Ветер, еще утром теребивший листву придорожных деревьев, окончательно стих. Наполеон выглянул из оконца кареты. «В такое время в море чертовски тоскливо», — подумалось ему. Он представил обвисшие паруса на реях и хмурых боцманов, скребущих ногтями мачты в надежде разбудить придремавшую стихию. Увы, она не подчинялась человеческой воле. Предстоящая морская экспедиция не то чтобы пугала его, но заставляла нервничать. Недаром древние утверждали, что люди делятся на живых, мертвых и тех, кто плавает в море. Командующий старался не подавать виду, что взволнован. Говоря о предстоящем отплытии, держался безразлично, точно речь шла о банальной прогулке с пикником и безмятежным отдыхом под раскидистыми пальмами.
Очень немногие, вроде Жюно, Бертье и вот теперь этого глазастого наглеца-гасконца, — да, он совсем не так прост, как показалось вначале, — понимали его волнение. Уж точно, верность Рейнара не граничит с поклонением. Но, с другой стороны, опираться можно лишь на то, что оказывает сопротивление. А такой ловкач еще может пригодиться.
Дорога, шедшая по лесу, вывернула на опушку. Вдали за перелеском виднелась излучина реки. Над ней господствовал полуразрушенный замок, мрачные башни которого зияли провалами, точно обросший мхом череп — пустыми глазницами. Метрах в ста от леса дорога разделялась. Одна уходила вниз, к реке, вторая, давно уже малоезжая, — к угрюмой твердыне, порождающей мысли о призраках и разбойничьих гнездах. У самой развалины манящей тенью развесило щедрые ветви старое, дивно перекрученное дерево. Наполеон окинул взглядом руины, подумал было о неведомых хозяевах старинной крепости. Они, как и прочие, канули в Лету, возможно так и не узнав о крушении заведенного Всевышним мирового порядка. Какую мелкую, по сути, ничтожную роль сыграли потомки гордых крестоносцев в событиях последних лет. На какие виньетки и бонбоньерки расточились их честь и отвага? Галантное, беспомощное стадо!
В этот миг что-то хрустнуло, и карета резко накренилась.
— Тпру! Тпру! — закричал кучер, удерживая коней.
— Ось сломалась, — подъезжая к скособоченному экипажу, сообщил Жюно.

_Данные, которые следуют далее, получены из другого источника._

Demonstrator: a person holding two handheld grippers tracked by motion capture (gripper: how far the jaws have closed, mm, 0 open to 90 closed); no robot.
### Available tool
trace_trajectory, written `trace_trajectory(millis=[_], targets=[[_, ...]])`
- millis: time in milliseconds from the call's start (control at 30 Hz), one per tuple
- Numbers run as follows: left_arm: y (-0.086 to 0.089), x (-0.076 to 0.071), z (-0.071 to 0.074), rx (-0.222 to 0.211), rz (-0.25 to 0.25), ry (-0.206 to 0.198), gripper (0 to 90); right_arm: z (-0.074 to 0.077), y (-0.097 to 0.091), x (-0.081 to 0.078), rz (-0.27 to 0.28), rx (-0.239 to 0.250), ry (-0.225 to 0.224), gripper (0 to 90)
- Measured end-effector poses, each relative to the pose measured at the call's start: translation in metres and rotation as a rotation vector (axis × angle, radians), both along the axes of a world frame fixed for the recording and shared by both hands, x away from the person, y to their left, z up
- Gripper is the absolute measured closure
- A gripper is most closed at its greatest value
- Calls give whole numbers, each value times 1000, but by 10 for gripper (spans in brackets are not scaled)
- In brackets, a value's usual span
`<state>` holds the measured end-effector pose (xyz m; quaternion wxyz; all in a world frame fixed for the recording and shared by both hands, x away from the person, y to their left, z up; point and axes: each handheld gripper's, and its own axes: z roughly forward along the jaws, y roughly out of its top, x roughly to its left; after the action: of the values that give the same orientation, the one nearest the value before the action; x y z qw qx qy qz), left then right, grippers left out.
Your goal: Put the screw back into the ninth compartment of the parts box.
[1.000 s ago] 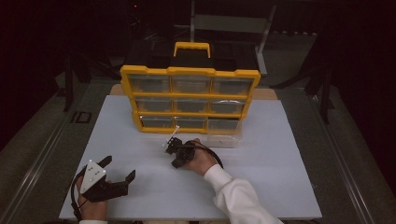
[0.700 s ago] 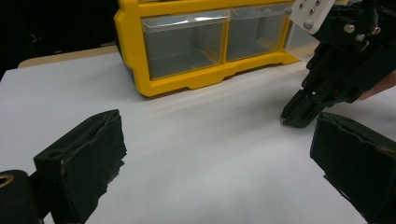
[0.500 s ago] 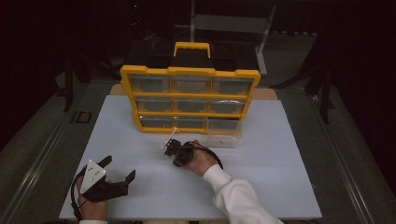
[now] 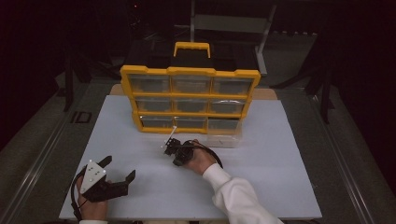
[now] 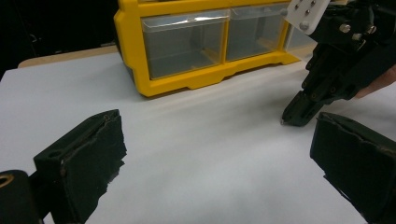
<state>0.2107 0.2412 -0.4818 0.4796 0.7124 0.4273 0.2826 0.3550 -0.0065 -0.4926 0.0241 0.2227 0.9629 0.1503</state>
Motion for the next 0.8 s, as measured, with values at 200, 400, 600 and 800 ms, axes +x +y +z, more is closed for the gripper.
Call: trace_trajectory(millis=[200, 400, 600, 800], targets=[[0, 0, 0, 0, 0, 0, 33, 1, -1, 0, 2, 4, 5, 879], [0, 0, 0, 0, 0, 0, 33, 3, -2, -1, -9, 9, 3, 879], [0, 0, 0, 0, 0, 0, 33, 9, -4, -1, 9, 1, -4, 879], [0, 0, 0, 0, 0, 0, 33, 12, -4, -1, 5, 8, -8, 879]])
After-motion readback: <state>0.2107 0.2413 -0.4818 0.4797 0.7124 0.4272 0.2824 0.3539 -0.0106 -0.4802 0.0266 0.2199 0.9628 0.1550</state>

Бонапарт недовольно выбрался наружу.
— В селении должен быть кузнец.
— Сейчас же пошлю, — предугадывая распоряжение командующего, заверил адъютант.
Генерал кивнул:
— Устроим привал. Вон под тем деревом.
Жюно покосился на место стоянки.
— Быть может, лучше вернуться к лесу? — на миг забывая о субординации, предложил он.

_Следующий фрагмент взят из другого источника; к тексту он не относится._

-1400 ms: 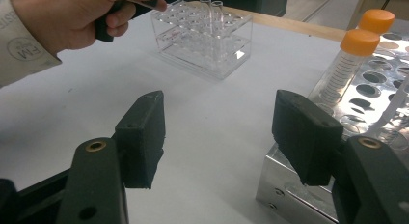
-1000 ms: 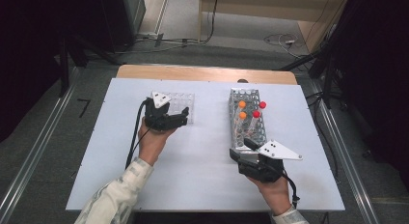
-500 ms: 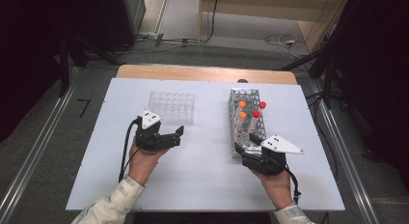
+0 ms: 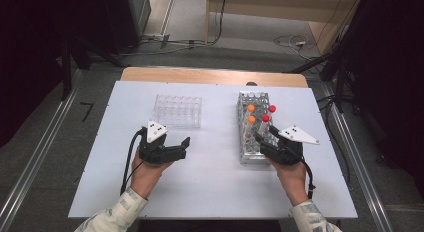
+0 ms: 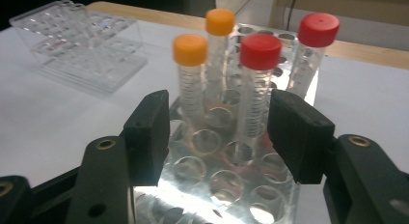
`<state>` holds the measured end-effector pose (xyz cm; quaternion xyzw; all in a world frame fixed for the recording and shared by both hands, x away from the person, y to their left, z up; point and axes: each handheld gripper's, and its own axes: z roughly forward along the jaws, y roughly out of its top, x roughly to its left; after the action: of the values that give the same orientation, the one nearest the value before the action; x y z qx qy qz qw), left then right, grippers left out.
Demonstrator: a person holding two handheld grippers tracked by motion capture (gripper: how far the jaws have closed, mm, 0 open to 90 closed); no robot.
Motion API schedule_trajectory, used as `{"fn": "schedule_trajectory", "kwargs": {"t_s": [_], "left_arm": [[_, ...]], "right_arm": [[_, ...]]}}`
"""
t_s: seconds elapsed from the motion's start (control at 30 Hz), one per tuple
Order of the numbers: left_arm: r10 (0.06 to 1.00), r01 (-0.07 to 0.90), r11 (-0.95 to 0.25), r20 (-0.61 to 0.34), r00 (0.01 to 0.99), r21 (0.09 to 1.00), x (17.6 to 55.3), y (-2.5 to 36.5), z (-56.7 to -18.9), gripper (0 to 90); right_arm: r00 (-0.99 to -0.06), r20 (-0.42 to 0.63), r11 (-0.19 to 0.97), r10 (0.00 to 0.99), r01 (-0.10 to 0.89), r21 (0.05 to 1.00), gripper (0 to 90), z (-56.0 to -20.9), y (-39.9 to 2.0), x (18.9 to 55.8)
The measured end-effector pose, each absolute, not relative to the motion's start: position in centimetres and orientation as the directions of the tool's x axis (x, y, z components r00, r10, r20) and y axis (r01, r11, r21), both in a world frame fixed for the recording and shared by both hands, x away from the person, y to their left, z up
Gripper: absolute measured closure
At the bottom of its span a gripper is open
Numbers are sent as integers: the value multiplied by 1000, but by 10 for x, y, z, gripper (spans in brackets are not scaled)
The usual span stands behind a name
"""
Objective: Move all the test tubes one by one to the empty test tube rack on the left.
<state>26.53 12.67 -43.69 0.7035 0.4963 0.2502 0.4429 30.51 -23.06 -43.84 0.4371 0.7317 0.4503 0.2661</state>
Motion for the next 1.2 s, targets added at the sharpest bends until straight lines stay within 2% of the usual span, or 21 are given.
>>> {"fn": "schedule_trajectory", "kwargs": {"t_s": [0.27,0.77,0.87,1.2], "left_arm": [[920,481,-117,-88,383,869,266,125,-439,129],[920,484,-114,-91,381,868,266,125,-440,131],[922,481,-111,-91,377,870,266,125,-439,130],[924,486,-107,-94,371,867,266,126,-440,125]], "right_arm": [[-466,-6,217,885,401,890,511,-442,-239,326],[-461,-31,249,887,421,872,649,-451,-232,337],[-460,-34,252,887,421,871,709,-452,-231,337],[-453,-28,224,891,385,895,713,-440,-232,331]]}}
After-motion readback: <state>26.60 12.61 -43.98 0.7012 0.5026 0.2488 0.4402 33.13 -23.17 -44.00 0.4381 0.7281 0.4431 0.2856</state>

Наполеон удивленно поглядел на старого приятеля:
— Чем же лучше? Сюда намного ближе.
— Одинокое дерево над развилкой, — скривился адъютант, — нехорошее место.
— Нехорошее? — Военачальник удивленно поднял брови. — Чем же таким оно нехорошо?
— Кто знает, мой генерал? Да вы сами поглядите, какой ствол, — точно черти крутили.
— Черти крутили, — насмешливо повторил Бонапарт. — Что за глупости?
— Вон и замок разрушен.
— Ерунда. Юг Франции. Замок, скорее всего, гугенотский. Возможно, его разрушили в эпоху религиозных войн, а может, чуть позже, при Ришелье. Кардинал, не жалея сил, боролся со своевольными баронами, вот и лишал их крепостей, где только мог. Как говорится, пусть уж лучше танцуют при дворе, чем вооружаются на задворках.
— Может, и нет, — продолжал упорствовать Жюно, беспокоясь за любимого генерала. — В таких местах обычно больших грешников хоронили. Клали лицом вниз, и в спину кол, чтоб не поднялся до Страшного суда. Ну а некоторым дьявол такую силу давал, что они и после смерти не до конца помирали. И вот тогда случалось, что вобьют кол в этакого мертвеца, а палка в нем возьми да и пусти корни. И вот злоба посмертная тогда ствол дерева и корчит. Такие места как есть хорошо бы стороной обходить, а уж привал тут делать и вовсе упаси бог.
Командующий армией хмыкнул:
— Я вроде не дитя, чтоб пугать меня такими сказочками.
— Это чистая правда! — возмутился испытанный в боях полковник.
— Друг мой, я и сам люблю послушать рассказы о всякой нечисти, графе Дракуле, призраках и оборотнях. Но одно дело — слушать небылицы вечером у камина, а другое — рассказывать их в походе. — Бонапарт оглянулся, ища взглядом лейтенанта гидов. — Рейнар, галопом в деревню, доставь сюда местного кузнеца, а заодно выясни, что связано с этим местом. Нет ли каких легенд о здешней развилке?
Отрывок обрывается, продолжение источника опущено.